Thursday, October 22, 2009

The Simpsons Generation

I remember when Howard (former Australian Prime Minister) was in, for a brief (odd) moment he enjoyed a slight uptick in the positive feelings of "da youf". Conservative columnists claimed this starry eyed love of Howard was due to a love of country, because - you know - Mainstream Values etc - and something about loving money was a good thing. These kids were coined as South Park Conservatives.

This demographic bubble'o'love popped shortly afterwards. Probably when da kids, who in addition to loving money, worked out the earth they were to inherit was going to be left in a somewhat fucked condition by Howard's mine loving cronies.

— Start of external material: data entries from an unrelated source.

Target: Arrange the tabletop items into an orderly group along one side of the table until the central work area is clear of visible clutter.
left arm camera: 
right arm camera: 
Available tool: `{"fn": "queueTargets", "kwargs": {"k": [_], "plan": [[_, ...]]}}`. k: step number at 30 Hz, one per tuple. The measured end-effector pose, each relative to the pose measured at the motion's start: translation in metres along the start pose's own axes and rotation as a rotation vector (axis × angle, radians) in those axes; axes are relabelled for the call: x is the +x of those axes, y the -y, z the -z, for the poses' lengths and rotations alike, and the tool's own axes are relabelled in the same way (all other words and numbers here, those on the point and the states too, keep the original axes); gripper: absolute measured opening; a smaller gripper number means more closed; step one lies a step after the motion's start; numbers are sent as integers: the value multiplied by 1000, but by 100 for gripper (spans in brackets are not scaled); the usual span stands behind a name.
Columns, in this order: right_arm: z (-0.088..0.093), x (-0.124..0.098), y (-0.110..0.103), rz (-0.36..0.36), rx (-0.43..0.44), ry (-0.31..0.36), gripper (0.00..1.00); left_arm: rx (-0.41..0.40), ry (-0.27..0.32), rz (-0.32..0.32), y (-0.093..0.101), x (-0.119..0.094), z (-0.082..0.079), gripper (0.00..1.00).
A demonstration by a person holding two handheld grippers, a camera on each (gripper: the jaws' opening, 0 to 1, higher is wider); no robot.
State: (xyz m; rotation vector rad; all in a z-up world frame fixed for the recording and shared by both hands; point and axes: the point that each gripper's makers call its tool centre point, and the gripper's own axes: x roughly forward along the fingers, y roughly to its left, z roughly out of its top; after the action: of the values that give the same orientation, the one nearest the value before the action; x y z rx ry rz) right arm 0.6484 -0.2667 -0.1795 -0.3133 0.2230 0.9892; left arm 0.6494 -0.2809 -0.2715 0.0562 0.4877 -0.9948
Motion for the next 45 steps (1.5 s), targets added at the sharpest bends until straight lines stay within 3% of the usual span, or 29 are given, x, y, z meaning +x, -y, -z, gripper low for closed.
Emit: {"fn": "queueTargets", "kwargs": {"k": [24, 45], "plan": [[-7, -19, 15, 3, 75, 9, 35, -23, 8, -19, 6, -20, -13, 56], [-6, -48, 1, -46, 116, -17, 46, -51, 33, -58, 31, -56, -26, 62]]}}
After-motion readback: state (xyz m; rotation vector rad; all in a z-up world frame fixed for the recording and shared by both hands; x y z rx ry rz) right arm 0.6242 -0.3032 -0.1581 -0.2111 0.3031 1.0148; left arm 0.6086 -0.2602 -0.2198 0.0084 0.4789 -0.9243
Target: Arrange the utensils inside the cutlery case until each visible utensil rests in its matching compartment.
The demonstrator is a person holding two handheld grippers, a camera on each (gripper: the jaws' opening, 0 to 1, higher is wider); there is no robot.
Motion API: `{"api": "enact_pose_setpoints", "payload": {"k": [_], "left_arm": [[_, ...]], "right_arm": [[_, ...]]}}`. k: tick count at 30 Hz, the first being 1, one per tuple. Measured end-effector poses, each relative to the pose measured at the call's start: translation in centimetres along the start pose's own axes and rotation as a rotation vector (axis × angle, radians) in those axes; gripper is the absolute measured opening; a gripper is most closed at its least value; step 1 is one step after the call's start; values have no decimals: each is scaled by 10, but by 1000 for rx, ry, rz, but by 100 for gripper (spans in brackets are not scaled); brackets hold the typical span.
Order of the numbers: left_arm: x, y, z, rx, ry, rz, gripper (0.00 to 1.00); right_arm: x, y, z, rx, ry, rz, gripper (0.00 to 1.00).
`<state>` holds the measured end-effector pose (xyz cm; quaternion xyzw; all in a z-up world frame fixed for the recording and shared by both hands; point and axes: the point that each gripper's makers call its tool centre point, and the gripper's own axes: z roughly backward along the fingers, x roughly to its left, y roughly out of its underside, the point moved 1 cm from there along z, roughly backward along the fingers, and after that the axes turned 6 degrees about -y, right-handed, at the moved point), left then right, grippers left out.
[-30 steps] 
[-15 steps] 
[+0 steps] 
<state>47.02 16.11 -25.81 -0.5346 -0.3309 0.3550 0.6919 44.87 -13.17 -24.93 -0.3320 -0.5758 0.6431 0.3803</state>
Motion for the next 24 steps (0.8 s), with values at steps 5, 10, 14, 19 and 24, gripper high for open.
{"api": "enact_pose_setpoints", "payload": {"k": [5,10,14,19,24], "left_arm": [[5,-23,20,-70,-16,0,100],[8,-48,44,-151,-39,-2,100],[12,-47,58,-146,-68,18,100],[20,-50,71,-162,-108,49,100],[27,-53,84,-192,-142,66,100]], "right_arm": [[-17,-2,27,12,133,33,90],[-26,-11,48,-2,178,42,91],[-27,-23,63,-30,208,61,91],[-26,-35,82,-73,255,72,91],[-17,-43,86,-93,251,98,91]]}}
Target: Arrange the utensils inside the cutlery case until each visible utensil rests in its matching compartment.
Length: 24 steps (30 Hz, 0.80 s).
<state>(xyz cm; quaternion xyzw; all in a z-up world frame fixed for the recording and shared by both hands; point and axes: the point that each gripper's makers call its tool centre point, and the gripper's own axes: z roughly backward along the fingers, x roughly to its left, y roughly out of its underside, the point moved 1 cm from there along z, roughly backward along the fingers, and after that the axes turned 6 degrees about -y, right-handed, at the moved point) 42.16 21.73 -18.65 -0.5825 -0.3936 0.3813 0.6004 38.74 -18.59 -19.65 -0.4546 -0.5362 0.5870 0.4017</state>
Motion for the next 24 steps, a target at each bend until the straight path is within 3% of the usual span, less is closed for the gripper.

Anyway, onto my topic. Assigning seminal shows to brand a generation with. For me, if I had to choose, I would be of the Simpsons generation. Because I hit late teens when it came out, and the show's goodness got better and better as the 90s rolled on (peaking - in my humble opinion - with the season with Homer goes to College and Burns' Casino).

During its rise all us youf of the 90s pretty much to a person watched it. We saw morality plays play out before us. We understood much of the layered high and low brow references within it. You could repeat a snatch of dialogue to a similarly aged peer, and chances are they'd know where it was from, and what it was about. Doing lines from the Simpsons could be used as a shorthand means of discussing issues. In summary it was us and we were it - the Simpsons Generation.

How this really came home to me was the other day when intereacting with someone not of the Simpson's generation - my boss.

My boss thinks I tend to waffle on a bit in the wordy form. When I write briefs I tend to have a lot of background - minuting every aspect of the topic so I cover my bases. I think it's because I write for an e-reader, where space isn't an issue, and he came from a world of paper minutes where space clearly was.

As he left my desk he said 'remember, small words.'

I responded by saying a Simpson's line - 'him card read good' - from the Ep where Bart is made Burns' heir. Shorthand - amongst us Simpsons types - for simple.

He misheard me. He in fact heard 'Him can't read good.' I know this because he (sort of) laughed and said that as he walked off. I think therefore he thought I was having a go at him.

Simpsons induced FAIL.

Still, if I had to choose between a world of No Simpson's and a miscommunication boss offending, then I would choose miscommunication boss offending.

Because I don't want to live in a world without Zinc.